■ Exercise brief: Each line from the start of the listing below through the line containing "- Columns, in" should be reproduced exactly, with no others.

====

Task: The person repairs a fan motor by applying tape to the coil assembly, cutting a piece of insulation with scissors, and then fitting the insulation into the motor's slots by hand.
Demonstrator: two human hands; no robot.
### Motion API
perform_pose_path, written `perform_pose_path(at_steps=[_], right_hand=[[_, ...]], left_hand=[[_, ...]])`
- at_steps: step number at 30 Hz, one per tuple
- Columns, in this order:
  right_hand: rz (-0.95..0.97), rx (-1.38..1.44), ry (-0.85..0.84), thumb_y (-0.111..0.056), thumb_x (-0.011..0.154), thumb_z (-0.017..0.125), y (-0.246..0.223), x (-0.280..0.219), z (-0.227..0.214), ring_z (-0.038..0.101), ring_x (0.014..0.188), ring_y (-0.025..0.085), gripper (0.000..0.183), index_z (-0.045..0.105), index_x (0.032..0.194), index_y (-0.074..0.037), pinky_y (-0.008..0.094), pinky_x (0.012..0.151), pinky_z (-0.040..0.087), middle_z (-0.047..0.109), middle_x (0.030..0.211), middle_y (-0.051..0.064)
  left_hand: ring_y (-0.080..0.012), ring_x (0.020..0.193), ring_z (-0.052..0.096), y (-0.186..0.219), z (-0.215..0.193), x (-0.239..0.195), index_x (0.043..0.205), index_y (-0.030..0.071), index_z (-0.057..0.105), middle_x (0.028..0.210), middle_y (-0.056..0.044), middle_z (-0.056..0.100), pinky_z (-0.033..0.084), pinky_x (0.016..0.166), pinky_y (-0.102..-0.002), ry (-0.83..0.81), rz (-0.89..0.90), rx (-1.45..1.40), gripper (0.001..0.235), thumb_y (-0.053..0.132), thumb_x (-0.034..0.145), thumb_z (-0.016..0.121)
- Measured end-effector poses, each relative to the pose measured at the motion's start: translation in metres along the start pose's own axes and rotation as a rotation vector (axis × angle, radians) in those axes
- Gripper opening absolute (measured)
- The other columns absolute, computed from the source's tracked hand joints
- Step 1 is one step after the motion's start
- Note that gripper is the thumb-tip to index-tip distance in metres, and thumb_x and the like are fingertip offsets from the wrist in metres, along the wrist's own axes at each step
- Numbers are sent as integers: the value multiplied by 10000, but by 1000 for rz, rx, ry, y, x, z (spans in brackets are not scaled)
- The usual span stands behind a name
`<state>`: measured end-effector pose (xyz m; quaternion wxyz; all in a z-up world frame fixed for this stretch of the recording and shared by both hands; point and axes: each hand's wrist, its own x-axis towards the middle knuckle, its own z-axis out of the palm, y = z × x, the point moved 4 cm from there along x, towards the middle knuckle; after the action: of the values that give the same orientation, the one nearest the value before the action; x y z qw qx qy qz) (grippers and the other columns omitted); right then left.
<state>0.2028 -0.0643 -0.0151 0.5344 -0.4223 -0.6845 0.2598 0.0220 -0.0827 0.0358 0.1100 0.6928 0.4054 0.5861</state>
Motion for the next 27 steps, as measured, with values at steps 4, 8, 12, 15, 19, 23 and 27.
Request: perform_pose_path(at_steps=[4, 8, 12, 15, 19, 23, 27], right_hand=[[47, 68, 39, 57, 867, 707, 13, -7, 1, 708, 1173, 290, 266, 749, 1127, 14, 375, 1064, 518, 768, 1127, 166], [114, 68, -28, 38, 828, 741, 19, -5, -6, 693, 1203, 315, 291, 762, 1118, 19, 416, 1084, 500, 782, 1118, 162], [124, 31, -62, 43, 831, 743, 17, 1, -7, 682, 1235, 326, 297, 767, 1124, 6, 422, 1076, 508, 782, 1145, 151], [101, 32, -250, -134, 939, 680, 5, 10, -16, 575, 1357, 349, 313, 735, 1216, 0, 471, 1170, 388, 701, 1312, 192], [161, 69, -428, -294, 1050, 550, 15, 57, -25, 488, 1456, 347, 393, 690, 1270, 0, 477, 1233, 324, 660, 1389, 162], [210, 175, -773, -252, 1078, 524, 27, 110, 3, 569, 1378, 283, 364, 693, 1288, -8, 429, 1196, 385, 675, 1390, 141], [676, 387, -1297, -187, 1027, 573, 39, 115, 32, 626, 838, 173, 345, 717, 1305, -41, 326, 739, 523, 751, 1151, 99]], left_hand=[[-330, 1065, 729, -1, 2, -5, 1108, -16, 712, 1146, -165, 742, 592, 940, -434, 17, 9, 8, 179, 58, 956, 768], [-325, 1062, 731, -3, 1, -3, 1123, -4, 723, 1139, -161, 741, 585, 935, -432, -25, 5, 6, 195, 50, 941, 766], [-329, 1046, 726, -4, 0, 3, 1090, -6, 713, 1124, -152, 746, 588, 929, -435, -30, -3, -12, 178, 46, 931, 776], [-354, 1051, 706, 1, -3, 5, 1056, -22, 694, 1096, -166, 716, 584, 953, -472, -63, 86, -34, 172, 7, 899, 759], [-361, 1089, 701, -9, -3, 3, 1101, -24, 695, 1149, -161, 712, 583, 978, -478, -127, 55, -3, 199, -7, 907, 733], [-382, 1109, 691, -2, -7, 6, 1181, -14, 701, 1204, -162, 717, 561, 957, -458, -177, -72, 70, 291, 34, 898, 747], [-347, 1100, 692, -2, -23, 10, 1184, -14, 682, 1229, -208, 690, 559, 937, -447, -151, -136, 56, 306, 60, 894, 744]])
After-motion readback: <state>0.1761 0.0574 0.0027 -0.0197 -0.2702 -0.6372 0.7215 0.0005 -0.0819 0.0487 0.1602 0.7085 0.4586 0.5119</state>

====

■ Problem solution:
Task: The person repairs a fan motor by applying tape to the coil assembly, cutting a piece of insulation with scissors, and then fitting the insulation into the motor's slots by hand.
Demonstrator: two human hands; no robot.
### Motion API
perform_pose_path, written `perform_pose_path(at_steps=[_], right_hand=[[_, ...]], left_hand=[[_, ...]])`
- at_steps: step number at 30 Hz, one per tuple
- Columns, in this order:

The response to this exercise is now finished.